Exercise — Copy, exactly and without additions, every line in the records below from the one holding "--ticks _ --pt" through the one holding "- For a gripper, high", both ends included.

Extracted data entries
_____
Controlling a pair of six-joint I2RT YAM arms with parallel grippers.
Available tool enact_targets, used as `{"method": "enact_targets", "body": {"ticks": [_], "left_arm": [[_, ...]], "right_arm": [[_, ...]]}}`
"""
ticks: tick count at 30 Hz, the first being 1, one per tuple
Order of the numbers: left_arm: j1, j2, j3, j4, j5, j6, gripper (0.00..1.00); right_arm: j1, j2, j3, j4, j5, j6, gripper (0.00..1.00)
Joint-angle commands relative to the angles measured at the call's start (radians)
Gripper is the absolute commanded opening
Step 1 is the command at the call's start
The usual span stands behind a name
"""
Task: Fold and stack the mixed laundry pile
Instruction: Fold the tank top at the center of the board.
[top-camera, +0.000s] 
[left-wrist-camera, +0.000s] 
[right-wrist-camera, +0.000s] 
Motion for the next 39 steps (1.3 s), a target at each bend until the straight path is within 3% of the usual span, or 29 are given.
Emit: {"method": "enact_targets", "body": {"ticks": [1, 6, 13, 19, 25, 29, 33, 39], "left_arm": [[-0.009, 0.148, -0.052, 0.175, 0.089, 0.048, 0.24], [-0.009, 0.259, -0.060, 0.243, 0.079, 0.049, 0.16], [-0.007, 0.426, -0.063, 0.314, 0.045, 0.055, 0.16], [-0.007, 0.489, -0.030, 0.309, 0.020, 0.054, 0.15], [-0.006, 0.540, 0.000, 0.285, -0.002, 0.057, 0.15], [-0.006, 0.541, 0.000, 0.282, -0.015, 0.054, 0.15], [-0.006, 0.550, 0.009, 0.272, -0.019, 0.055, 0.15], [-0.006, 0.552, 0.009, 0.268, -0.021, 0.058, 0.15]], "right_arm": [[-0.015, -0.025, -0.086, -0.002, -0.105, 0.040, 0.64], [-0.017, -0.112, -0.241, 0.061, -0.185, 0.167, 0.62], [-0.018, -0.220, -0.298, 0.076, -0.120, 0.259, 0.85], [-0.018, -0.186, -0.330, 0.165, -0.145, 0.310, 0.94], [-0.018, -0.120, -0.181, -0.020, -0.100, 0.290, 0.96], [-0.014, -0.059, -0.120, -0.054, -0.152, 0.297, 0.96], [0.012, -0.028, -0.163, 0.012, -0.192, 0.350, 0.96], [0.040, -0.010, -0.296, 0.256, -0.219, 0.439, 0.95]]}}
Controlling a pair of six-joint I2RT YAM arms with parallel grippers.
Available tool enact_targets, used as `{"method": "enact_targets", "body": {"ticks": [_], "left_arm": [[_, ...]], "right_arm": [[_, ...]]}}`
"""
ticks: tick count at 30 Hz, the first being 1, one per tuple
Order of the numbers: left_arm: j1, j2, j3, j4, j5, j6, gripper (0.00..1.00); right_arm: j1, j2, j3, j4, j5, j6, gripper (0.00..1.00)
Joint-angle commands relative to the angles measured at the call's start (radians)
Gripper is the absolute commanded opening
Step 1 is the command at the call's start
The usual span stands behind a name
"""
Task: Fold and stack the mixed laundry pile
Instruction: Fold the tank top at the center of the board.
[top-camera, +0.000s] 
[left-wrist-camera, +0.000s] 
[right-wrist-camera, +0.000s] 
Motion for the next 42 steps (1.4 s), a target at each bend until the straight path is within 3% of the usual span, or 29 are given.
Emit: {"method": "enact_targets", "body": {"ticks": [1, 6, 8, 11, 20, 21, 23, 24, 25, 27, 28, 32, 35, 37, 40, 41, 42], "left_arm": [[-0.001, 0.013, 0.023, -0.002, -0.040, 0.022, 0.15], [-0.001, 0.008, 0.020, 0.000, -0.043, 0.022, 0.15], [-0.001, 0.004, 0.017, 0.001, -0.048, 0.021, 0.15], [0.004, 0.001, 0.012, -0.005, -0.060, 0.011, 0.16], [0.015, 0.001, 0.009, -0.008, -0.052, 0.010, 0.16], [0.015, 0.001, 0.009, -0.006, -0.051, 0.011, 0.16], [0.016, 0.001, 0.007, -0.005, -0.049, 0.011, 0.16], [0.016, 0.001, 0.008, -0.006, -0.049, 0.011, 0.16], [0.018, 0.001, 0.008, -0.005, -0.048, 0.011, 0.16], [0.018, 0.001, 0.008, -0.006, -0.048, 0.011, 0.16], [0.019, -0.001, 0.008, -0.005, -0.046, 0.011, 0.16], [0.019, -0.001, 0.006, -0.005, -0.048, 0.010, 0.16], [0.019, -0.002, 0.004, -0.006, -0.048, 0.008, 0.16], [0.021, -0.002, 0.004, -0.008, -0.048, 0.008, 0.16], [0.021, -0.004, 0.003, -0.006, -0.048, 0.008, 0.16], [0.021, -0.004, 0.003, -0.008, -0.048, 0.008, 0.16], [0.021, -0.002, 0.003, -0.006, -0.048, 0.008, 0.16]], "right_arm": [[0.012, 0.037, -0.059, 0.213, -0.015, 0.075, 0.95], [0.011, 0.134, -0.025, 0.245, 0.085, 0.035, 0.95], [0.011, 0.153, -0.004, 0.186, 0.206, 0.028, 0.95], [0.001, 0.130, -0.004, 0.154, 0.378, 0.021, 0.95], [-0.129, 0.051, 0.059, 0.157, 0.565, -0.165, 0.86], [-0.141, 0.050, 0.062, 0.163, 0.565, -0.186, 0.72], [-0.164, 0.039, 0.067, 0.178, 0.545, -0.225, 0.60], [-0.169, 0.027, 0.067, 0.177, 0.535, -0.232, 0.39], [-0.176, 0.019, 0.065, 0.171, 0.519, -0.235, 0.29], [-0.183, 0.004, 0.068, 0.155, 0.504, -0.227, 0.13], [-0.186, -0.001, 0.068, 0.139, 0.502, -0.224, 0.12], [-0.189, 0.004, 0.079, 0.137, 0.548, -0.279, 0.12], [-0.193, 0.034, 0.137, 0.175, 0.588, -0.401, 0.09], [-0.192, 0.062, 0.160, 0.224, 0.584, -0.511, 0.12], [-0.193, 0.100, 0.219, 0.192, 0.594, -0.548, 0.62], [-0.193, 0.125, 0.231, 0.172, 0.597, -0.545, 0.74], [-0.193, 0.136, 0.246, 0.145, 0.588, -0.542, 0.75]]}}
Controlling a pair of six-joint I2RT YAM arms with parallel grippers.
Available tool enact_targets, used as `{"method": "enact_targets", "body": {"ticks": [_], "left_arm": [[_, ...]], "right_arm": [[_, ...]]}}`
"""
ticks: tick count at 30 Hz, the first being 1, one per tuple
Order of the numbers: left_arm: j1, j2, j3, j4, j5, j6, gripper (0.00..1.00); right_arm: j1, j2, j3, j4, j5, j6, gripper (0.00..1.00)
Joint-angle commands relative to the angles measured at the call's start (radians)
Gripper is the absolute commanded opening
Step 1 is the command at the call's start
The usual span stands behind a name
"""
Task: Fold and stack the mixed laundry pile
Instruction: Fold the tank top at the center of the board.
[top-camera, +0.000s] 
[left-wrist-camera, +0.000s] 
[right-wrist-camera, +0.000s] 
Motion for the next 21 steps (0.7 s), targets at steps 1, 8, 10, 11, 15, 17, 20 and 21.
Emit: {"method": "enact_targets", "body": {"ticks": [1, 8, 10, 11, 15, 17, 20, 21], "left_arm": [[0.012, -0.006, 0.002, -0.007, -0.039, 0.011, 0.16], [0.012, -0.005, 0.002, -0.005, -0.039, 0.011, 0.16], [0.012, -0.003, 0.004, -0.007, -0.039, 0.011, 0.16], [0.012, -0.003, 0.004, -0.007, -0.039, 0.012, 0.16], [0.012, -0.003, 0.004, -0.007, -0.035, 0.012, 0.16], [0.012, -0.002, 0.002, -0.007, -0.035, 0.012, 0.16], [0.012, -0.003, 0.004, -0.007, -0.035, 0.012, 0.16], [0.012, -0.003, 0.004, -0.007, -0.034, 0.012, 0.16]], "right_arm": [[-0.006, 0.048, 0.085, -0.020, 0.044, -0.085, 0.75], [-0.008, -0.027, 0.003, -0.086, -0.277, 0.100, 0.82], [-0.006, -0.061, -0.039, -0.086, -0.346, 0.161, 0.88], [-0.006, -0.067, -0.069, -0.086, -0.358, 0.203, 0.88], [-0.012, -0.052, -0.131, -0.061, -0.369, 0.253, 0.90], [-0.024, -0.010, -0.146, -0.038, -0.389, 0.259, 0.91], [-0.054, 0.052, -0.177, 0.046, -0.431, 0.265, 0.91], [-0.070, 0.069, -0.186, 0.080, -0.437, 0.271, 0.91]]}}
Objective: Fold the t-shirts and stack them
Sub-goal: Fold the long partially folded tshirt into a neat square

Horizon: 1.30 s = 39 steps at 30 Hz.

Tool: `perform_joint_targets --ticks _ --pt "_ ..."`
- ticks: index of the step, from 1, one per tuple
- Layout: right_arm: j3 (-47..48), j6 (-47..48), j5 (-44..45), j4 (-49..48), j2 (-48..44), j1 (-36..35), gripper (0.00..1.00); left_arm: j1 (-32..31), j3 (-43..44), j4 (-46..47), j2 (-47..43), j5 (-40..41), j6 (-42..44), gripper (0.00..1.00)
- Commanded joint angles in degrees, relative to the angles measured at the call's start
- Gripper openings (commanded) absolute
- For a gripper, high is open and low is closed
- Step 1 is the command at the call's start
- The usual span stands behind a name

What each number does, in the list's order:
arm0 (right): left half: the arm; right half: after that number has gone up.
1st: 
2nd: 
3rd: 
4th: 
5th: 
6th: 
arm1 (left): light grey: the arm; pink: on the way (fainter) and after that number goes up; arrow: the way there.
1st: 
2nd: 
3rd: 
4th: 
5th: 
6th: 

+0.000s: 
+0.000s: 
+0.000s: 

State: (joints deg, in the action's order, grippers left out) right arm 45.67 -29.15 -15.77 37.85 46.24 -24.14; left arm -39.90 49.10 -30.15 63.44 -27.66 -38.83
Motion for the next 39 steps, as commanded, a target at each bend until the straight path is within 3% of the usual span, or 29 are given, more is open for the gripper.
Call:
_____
Result of this exercise —
Tool: `perform_joint_targets --ticks _ --pt "_ ..."`
- ticks: index of the step, from 1, one per tuple
- Layout: right_arm: j3 (-47..48), j6 (-47..48), j5 (-44..45), j4 (-49..48), j2 (-48..44), j1 (-36..35), gripper (0.00..1.00); left_arm: j1 (-32..31), j3 (-43..44), j4 (-46..47), j2 (-47..43), j5 (-40..41), j6 (-42..44), gripper (0.00..1.00)
- Commanded joint angles in degrees, relative to the angles measured at the call's start
- Gripper openings (commanded) absolute
- For a gripper, high is open and low is closed

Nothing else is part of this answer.